Last week, Mary Tyler Moore passed away at the age of 80. Moore made history in 1970 when she portrayed, for the first time in television history, a single professional working woman. In doing so, Moore immediately became the epitome of a modern-day feminist and brilliantly maintained that moniker for nearly 50 years.
Today, it’s almost impossible to imagine television without strong single professional women (where would we be without Olivia Pope and Carrie Mathison?!) and recall that there was a time when women were portrayed only as homemakers. It deserves a place in the “used to be’s” list — there used to be no cable television, no cell phones, no internet and no strong female characters on TV! Who can imagine?!
Unlike advances in technology and the proliferation of sassy single professional women on television, real-life single professional women haven’t quite made the leaps and bounds of forward progress.
Moments after learning that Moore passed away, I was checking my Twitter feed and saw an unrelated article in the Wall Street Journal, Why Young Women Play Down Their Career Goals Around Men, by Lauren Weber.
The article discusses a January 2017 study by Amanda Pallais (Harvard University), Leonardo Bursztyn (the University of Chicago) and Thomas Fujiwara (Princeton University), which concludes that young, professional women feel compelled to minimize their accomplishments and ambitions, but only if they’re single.
The study opens with the following established facts:
~ “Men prefer female partners who are less professionally ambitious than they are.”
~ “Men tend to avoid female partners with characteristics usually associated with professional ambition, such as high levels of education.”
~ “It is relatively unlikely that a woman will earn more than her husband, and when she does, marital satisfaction is lower and divorce is more likely.”
~ “Promotions increase the chance of divorce for women, but not for men.”
So, if all of this is true, what’s a young single professional women to do if she wants to get married? Apparently, she lies — or more nicely said, she significantly downplays her career success in the hopes that a man will find her worthy enough to marry.
How depressing. So this is where we find ourselves a half-century after Mary Tyler Moore twirled and triumphantly threw her beret into the air?
Here’s what I have to say to the amazing young professional women out there — if a man doesn’t want to marry you because you’re smart, accomplished and successful, you should think long and hard about whether you want to marry him. Marriage is (hopefully) a life-long partnership, with someone who you greatly respect, and equally important, who greatly respects you. Trust me, being a women in corporate America is simply too hard to not have your life partner in your corner.
And for those of us who are further along in our careers, it’s equally important that we don’t downplay our successes but instead be proud of working outside the home. Not only are we role models for young professional women, we are the role models for our sons and daughters.

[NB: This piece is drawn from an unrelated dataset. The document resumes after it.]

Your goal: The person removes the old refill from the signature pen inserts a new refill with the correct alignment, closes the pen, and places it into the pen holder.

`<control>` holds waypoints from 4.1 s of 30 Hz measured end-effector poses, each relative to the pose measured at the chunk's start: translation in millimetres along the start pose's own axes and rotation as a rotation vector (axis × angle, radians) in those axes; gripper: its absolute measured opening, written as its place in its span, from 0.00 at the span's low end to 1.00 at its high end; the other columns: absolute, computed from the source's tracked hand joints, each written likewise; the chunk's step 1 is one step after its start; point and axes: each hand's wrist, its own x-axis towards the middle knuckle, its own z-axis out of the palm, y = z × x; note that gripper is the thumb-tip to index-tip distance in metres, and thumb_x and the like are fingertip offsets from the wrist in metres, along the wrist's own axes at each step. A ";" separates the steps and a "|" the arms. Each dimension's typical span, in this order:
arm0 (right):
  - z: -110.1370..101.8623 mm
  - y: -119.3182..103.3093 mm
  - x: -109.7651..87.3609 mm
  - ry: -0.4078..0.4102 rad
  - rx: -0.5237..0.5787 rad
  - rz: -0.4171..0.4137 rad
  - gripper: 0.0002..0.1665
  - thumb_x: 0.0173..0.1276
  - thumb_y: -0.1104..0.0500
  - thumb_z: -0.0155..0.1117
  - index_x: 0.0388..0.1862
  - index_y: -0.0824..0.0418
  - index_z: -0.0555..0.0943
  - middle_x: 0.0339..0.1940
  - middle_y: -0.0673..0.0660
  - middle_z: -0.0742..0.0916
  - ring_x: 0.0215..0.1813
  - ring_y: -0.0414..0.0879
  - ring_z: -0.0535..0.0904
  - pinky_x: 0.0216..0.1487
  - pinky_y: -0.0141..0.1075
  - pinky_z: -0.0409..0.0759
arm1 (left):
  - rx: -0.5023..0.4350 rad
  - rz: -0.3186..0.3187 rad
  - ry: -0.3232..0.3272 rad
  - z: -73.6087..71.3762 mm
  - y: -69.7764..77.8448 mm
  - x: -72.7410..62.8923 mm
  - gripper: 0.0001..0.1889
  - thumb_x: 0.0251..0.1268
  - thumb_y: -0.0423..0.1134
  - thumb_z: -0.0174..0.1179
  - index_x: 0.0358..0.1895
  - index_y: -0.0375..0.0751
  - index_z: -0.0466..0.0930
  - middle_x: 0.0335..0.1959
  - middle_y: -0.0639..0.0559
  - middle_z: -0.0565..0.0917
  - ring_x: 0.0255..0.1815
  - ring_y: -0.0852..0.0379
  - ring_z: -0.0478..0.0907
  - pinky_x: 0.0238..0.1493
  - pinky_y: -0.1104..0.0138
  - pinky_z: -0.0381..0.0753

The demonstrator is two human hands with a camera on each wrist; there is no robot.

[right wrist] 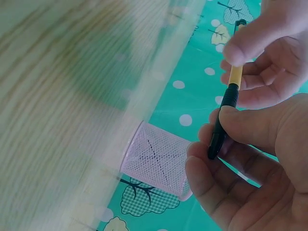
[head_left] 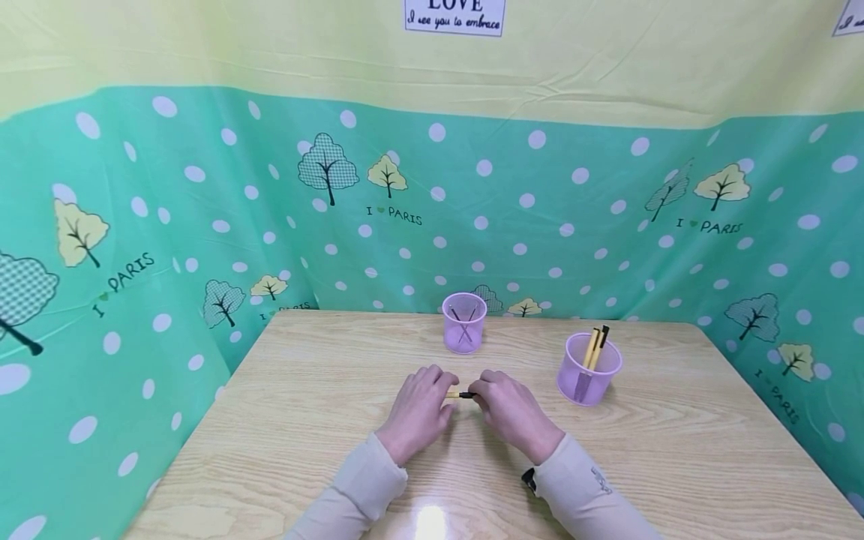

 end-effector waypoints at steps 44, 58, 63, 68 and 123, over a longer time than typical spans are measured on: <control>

In a 2015 study by Kathleen L. McGinn, the Cahners-Rabb Professor of Business Administration at Harvard Business School, McGinn found that women whose moms worked outside the home are more likely to have jobs themselves, are more likely to hold supervisory responsibility at those jobs, and earn higher wages than women whose mothers stayed home full time. Men raised by working mothers are more likely to contribute to household chores and spend more time caring for family members.
And, the findings hold true across 24 countries. “There are very few things, that we know of, that have such a clear effect on gender inequality as being raised by a working mother,” says McGinn.
So, whether you’re early in your career or a little further along, we must not dilute our career successes for the sake of making a man happy. A close friend made a sign for the recent Women’s March in New York City that said, “Men of Quality Do Not Fear Equality.” I couldn’t agree more.